Work instruction
Only the lines from the one containing "Pixel (241, 84)" through the one containing "Seen at (274, 198)" should be printed, exactly as they appear below, with both ends included.

------------------------------------------------------------------------

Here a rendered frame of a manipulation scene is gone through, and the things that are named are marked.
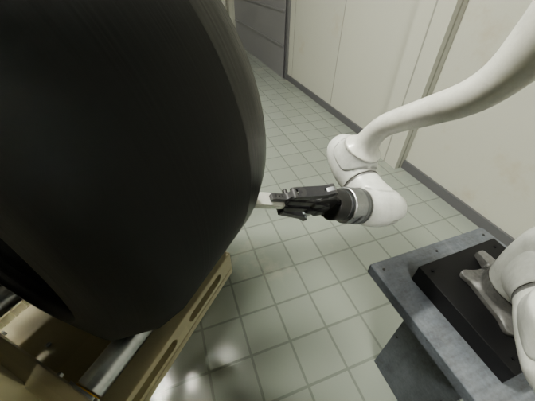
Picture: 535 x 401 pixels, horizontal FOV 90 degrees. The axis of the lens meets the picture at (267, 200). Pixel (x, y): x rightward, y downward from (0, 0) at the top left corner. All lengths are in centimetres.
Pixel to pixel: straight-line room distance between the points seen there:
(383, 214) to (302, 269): 106
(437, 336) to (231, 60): 82
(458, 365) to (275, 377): 80
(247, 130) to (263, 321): 129
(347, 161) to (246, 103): 47
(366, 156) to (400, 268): 42
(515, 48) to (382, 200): 35
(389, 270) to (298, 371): 70
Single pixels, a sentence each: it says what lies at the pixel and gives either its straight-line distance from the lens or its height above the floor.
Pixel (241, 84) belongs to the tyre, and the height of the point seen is 129.
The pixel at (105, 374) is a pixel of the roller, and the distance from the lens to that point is 55.
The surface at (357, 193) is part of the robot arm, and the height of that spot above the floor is 100.
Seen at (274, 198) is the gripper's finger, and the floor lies 105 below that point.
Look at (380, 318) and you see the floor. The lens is 164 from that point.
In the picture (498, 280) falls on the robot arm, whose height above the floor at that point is 80.
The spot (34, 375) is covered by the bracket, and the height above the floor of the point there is 95.
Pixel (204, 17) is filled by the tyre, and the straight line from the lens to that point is 31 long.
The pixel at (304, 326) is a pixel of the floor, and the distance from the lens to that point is 153.
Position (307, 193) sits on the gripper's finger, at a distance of 54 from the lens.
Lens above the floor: 139
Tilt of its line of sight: 41 degrees down
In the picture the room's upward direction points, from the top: straight up
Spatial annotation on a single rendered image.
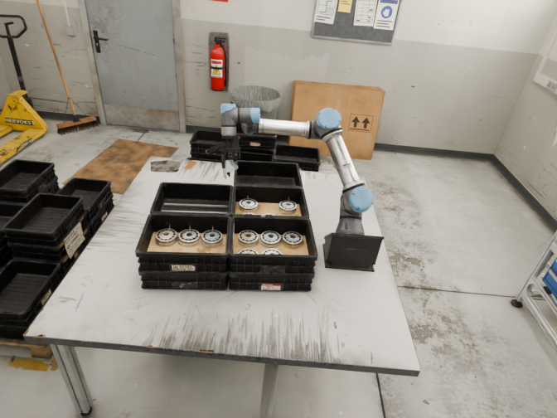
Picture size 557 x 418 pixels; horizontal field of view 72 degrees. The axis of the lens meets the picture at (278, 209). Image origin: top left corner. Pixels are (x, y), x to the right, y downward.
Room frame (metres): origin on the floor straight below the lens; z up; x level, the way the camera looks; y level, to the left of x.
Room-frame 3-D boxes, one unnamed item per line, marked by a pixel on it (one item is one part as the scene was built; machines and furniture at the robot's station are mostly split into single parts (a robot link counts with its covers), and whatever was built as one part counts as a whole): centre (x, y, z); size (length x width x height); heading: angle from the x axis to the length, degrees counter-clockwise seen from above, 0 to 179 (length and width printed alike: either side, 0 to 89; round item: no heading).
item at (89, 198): (2.28, 1.43, 0.31); 0.40 x 0.30 x 0.34; 1
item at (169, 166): (2.40, 0.83, 0.71); 0.22 x 0.19 x 0.01; 91
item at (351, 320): (1.74, 0.17, 0.35); 1.60 x 1.60 x 0.70; 1
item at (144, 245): (1.40, 0.41, 0.87); 0.40 x 0.30 x 0.11; 97
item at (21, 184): (2.27, 1.83, 0.37); 0.40 x 0.30 x 0.45; 1
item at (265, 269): (1.44, 0.02, 0.87); 0.40 x 0.30 x 0.11; 97

------------------------------------------------------------------------

Finished exercise
Pixel (241, 84) belongs to the tyre, and the height of the point seen is 129.
The pixel at (105, 374) is a pixel of the roller, and the distance from the lens to that point is 55.
The surface at (357, 193) is part of the robot arm, and the height of that spot above the floor is 100.
Seen at (274, 198) is the gripper's finger, and the floor lies 105 below that point.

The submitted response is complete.